The Manpower Employment Outlook Survey, published yesterday, is based on responses from over 2,100 UK employers about whether they intend to hire additional workers in the coming economic quarter.
The positive national seasonally adjusted net employment outlook of +3% indicates employers are intending to create additional jobs in the next quarter; this compares with a net employment outlook of +2% in Q2 2011.
Within the private sector, it is only small and medium enterprises (SMEs) that are predicting job creation, with a +8% outlook. But hiring intentions among the UK's largest businesses have fallen for the third successive quarter and now remain flat.
The national outlook is positive for the seventh successive quarter and more positive than it has been since the height of the recession.
Finance, banking and business services is the most bullish sector, with a +10% outlook. Agriculture, transport, utilities and manufacturing sectors also all report positive hiring intentions.
The outlook in manufacturing, which dipped to a negative outlook during the recession, has bounced back to become one of the most positive sectors, with intentions of +6%, up five points compared to this time last year.

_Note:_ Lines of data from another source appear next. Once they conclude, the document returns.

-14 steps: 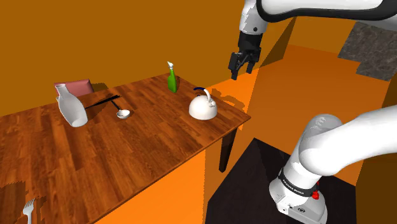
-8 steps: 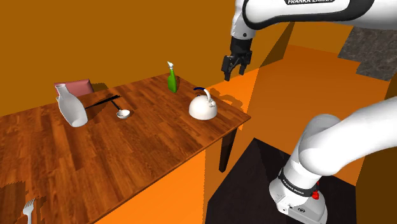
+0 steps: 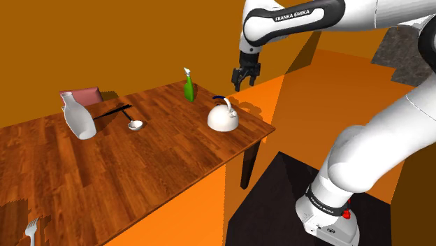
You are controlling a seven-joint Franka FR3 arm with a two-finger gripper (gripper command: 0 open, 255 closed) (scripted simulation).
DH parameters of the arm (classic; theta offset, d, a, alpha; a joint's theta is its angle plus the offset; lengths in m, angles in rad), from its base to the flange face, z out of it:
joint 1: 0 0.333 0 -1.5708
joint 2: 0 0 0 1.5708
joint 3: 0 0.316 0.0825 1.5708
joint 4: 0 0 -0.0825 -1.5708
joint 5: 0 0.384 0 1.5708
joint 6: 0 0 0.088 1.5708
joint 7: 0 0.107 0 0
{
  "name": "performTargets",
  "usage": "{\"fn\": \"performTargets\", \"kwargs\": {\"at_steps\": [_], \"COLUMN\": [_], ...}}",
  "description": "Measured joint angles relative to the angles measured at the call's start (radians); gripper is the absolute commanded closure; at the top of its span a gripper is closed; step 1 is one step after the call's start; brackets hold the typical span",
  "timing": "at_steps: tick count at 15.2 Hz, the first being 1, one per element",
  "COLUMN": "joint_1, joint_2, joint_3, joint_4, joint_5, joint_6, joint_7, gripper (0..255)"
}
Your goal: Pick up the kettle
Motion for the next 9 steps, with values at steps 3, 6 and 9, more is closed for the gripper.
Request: {"fn": "performTargets", "kwargs": {"at_steps": [3,6,9], "joint_1": [-0.003,-0.005,-0.016], "joint_2": [0.108,0.218,0.332], "joint_3": [-0.027,-0.046,-0.068], "joint_4": [0.047,0.122,0.19], "joint_5": [0.014,0.038,0.067], "joint_6": [0.06,0.094,0.135], "joint_7": [-0.036,-0.071,-0.118], "gripper": [0,0,0]}}
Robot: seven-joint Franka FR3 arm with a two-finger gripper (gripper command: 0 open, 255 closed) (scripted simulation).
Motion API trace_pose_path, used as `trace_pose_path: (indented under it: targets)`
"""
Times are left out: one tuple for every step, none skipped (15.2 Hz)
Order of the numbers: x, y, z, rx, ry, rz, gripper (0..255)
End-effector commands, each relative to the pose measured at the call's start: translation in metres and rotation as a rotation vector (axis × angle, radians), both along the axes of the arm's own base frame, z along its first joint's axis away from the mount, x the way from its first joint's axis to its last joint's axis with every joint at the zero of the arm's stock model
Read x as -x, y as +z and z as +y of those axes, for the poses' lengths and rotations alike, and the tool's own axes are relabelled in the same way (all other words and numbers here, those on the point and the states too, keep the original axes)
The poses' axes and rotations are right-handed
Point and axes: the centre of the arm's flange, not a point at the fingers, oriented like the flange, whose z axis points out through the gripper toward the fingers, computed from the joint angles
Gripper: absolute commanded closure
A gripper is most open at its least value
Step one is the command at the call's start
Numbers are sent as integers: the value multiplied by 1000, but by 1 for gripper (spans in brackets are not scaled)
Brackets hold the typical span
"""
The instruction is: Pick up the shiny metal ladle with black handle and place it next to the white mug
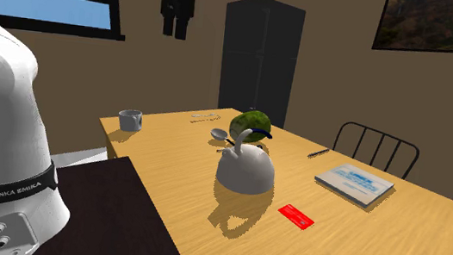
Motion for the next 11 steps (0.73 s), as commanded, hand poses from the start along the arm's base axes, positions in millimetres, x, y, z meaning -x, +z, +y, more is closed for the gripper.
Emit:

While the public sector continues to report a negative outlook, with hiring intentions of -2% in the next quarter, this negative public sector figure is not as pessimistic as before, calling into question the size of the cutback in the civil service.

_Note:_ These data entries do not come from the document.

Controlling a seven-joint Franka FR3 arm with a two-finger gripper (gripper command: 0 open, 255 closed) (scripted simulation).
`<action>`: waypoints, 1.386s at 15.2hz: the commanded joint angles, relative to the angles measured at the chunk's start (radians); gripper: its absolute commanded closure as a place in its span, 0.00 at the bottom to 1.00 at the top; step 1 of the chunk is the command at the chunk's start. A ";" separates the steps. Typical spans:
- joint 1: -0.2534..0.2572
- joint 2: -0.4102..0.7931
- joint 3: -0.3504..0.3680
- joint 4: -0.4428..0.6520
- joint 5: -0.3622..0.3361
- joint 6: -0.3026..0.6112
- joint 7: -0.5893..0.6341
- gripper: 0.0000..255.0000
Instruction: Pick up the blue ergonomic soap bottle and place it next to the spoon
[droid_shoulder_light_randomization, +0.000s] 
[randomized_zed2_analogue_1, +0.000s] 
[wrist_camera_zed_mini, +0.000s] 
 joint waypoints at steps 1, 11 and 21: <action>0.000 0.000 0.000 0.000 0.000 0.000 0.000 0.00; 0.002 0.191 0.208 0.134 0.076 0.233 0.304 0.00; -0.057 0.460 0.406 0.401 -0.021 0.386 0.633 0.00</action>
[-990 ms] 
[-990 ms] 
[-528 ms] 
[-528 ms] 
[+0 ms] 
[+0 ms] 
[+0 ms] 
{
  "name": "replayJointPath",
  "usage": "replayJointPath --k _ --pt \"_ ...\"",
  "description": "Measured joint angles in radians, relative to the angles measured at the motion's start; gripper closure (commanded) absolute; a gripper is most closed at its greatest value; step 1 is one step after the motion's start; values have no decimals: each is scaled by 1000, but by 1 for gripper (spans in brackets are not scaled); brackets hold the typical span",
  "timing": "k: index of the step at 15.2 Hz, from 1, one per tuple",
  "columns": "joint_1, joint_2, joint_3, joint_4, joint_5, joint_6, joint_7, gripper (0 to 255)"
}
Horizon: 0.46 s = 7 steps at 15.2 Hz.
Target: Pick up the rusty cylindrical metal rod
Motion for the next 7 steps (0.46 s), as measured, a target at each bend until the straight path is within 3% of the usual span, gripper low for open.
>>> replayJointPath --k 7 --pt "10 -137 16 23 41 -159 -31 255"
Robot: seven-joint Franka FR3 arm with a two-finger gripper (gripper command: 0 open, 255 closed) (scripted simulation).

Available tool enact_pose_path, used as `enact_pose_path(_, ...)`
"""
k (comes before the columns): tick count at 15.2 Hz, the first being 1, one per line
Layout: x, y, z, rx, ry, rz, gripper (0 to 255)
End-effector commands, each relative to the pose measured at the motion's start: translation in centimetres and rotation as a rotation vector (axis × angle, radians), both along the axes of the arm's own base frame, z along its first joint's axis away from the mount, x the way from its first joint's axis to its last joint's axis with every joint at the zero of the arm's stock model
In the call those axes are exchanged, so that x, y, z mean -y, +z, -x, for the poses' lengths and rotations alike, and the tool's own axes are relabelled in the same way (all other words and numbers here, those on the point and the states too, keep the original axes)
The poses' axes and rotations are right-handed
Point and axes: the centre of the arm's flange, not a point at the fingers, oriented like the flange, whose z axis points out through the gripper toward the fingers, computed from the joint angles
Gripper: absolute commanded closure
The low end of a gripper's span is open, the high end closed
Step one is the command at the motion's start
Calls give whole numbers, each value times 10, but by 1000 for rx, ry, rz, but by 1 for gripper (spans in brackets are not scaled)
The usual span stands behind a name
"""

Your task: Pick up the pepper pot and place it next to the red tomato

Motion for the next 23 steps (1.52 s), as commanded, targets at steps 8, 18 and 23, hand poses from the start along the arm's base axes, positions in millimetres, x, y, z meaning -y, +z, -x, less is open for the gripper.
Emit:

Mark Cahill, UK MD of Manpower, said: "It seems when it comes to job vacancies, small is beautiful. Candidates sometimes assume that bigger is better when it comes to employers, but these statistics clearly point to the opposite.

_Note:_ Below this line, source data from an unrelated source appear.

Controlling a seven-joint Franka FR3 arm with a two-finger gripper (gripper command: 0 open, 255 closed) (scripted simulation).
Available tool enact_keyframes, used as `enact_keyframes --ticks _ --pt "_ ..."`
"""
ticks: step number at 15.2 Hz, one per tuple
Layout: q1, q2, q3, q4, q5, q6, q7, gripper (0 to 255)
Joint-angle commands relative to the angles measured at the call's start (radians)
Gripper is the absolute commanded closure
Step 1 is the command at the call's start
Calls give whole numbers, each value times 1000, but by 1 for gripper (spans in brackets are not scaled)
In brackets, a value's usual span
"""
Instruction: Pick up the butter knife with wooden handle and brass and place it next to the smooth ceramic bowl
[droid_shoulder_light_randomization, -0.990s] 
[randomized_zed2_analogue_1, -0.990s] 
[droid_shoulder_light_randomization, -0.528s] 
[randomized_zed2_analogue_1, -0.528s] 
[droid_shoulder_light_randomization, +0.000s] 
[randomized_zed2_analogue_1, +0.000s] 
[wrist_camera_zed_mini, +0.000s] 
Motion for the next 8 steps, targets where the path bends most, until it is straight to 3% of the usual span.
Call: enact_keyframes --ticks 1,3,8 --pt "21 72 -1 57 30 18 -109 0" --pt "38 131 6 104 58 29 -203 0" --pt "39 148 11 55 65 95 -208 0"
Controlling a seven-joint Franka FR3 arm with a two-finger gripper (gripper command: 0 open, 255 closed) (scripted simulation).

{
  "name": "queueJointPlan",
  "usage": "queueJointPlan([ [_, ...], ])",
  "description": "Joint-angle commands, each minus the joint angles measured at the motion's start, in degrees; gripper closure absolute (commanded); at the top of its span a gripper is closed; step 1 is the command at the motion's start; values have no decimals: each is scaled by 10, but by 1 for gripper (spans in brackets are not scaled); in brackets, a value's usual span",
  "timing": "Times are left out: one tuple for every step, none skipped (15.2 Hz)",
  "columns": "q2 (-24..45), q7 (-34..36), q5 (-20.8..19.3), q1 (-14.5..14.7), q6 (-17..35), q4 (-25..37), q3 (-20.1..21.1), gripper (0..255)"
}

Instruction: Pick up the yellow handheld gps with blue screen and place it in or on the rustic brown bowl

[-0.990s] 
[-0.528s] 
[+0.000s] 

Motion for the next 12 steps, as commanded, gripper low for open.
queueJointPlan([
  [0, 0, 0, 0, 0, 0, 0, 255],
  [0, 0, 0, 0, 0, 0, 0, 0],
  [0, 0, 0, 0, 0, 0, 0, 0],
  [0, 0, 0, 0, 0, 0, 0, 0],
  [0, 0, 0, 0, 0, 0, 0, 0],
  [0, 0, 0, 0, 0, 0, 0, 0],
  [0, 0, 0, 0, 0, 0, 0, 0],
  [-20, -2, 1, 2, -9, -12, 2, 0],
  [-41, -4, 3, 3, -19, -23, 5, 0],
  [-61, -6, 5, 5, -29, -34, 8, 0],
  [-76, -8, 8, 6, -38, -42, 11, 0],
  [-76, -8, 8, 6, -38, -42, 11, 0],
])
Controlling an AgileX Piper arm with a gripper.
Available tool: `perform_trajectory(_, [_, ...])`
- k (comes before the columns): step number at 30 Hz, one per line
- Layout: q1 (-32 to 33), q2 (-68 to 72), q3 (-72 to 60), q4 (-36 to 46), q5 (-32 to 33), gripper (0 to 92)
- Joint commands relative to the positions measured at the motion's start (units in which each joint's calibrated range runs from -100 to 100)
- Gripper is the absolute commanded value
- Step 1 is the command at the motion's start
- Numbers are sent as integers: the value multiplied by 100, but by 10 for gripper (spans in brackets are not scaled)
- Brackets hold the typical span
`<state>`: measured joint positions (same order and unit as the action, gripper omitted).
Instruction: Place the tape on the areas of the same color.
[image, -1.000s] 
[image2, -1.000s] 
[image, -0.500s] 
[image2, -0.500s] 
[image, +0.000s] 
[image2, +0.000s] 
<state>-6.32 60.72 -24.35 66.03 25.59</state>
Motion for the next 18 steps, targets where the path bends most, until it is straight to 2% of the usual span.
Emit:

"SMEs were among the first to shed jobs during the recession, but we are now seeing them build their workforce again and becoming an increasingly important source of job creation in the UK. The greatest unmet demand is for highly sought-after candidates in national skills shortage roles, such as engineers and IT specialists. Engineers have, it seems, become the new plumbers.
"We have been warned for such a long time to expect large scale public sector job cuts in central government, but in our experience that is just not happening. If the Government really intends to make the large-scale redundancies initially suggested, ministers must realise that the longer they wait to start this process the harder it will eventually become. Current conditions therefore do call into question whether the big redundancies will happen at all. As one of the leading providers of personnel to both government and the private sector, we are confident that job creation in the private sector, particularly among SMEs, can fill the gap created by job losses in the public sector."
Regionally, roughly half of employers are reporting positive hiring intentions. West Midlands leads the way with its +13% Outlook. East of England and the North East report +8%, the South West +7%, and London, the South East and Northern Ireland all expect +6%.
Scotland continues its prolonged negative outlook, with intentions of -7% for the next quarter; the region has not reported a positive outlook since Q2 2008. Wales slides back into negative territory with a -3% outlook, following two quarters of positive intentions.
At -2%, the North West reports its most negative outlook since the beginning of 2010.